TASK DETAILS:
Restate the records below word for word.
*** MATERIAL PROVIDED ***
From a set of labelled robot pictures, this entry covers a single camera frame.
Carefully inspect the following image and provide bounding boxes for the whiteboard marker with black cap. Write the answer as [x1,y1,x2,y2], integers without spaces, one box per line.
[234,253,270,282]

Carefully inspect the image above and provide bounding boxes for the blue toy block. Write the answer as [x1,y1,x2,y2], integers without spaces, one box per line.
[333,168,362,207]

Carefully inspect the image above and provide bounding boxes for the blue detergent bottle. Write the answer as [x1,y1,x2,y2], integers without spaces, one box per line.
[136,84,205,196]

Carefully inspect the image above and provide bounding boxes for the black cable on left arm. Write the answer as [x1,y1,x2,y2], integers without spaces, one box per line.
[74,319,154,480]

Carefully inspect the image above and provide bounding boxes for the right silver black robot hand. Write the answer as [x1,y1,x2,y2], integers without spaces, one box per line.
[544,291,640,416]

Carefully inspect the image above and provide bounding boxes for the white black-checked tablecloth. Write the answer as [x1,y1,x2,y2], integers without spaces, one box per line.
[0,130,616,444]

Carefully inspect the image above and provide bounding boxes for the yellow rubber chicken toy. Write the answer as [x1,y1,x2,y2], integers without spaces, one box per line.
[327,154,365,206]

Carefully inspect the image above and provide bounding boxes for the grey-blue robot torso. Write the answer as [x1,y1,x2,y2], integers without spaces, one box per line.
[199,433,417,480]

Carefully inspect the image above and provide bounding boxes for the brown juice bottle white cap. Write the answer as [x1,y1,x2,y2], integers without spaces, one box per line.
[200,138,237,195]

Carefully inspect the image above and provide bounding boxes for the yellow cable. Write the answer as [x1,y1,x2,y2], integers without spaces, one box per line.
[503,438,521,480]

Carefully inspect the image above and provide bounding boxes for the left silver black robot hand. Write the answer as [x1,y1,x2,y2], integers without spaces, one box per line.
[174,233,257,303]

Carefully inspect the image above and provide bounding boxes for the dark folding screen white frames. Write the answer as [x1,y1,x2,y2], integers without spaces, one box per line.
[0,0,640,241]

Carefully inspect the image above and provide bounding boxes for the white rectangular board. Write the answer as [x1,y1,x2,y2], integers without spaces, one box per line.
*** End of MATERIAL PROVIDED ***
ANSWER BELOW:
From a set of labelled robot pictures, this entry covers a single camera frame.
Carefully inspect the following image and provide bounding boxes for the whiteboard marker with black cap. Write the answer as [x1,y1,x2,y2], integers without spaces, one box per line.
[234,253,270,282]

Carefully inspect the image above and provide bounding boxes for the blue toy block. Write the answer as [x1,y1,x2,y2], integers without spaces, one box per line.
[333,168,362,207]

Carefully inspect the image above and provide bounding boxes for the blue detergent bottle. Write the answer as [x1,y1,x2,y2], integers without spaces, one box per line.
[136,84,205,196]

Carefully inspect the image above and provide bounding boxes for the black cable on left arm. Write the answer as [x1,y1,x2,y2], integers without spaces, one box per line.
[74,319,154,480]

Carefully inspect the image above and provide bounding boxes for the right silver black robot hand. Write the answer as [x1,y1,x2,y2], integers without spaces, one box per line.
[544,291,640,416]

Carefully inspect the image above and provide bounding boxes for the white black-checked tablecloth. Write the answer as [x1,y1,x2,y2], integers without spaces, one box per line.
[0,130,616,444]

Carefully inspect the image above and provide bounding boxes for the yellow rubber chicken toy. Write the answer as [x1,y1,x2,y2], integers without spaces, one box per line.
[327,154,365,206]

Carefully inspect the image above and provide bounding boxes for the grey-blue robot torso. Write the answer as [x1,y1,x2,y2], integers without spaces, one box per line.
[199,433,417,480]

Carefully inspect the image above and provide bounding boxes for the brown juice bottle white cap. Write the answer as [x1,y1,x2,y2], integers without spaces, one box per line.
[200,138,237,195]

Carefully inspect the image above and provide bounding boxes for the yellow cable. Write the answer as [x1,y1,x2,y2], integers without spaces, one box per line.
[503,438,521,480]

Carefully inspect the image above and provide bounding boxes for the left silver black robot hand. Write the answer as [x1,y1,x2,y2], integers without spaces, one box per line.
[174,233,257,303]

Carefully inspect the image above and provide bounding boxes for the dark folding screen white frames. Write the answer as [x1,y1,x2,y2], integers without spaces, one box per line.
[0,0,640,241]

Carefully inspect the image above and provide bounding boxes for the white rectangular board. Write the answer as [x1,y1,x2,y2], integers without spaces, one box per line.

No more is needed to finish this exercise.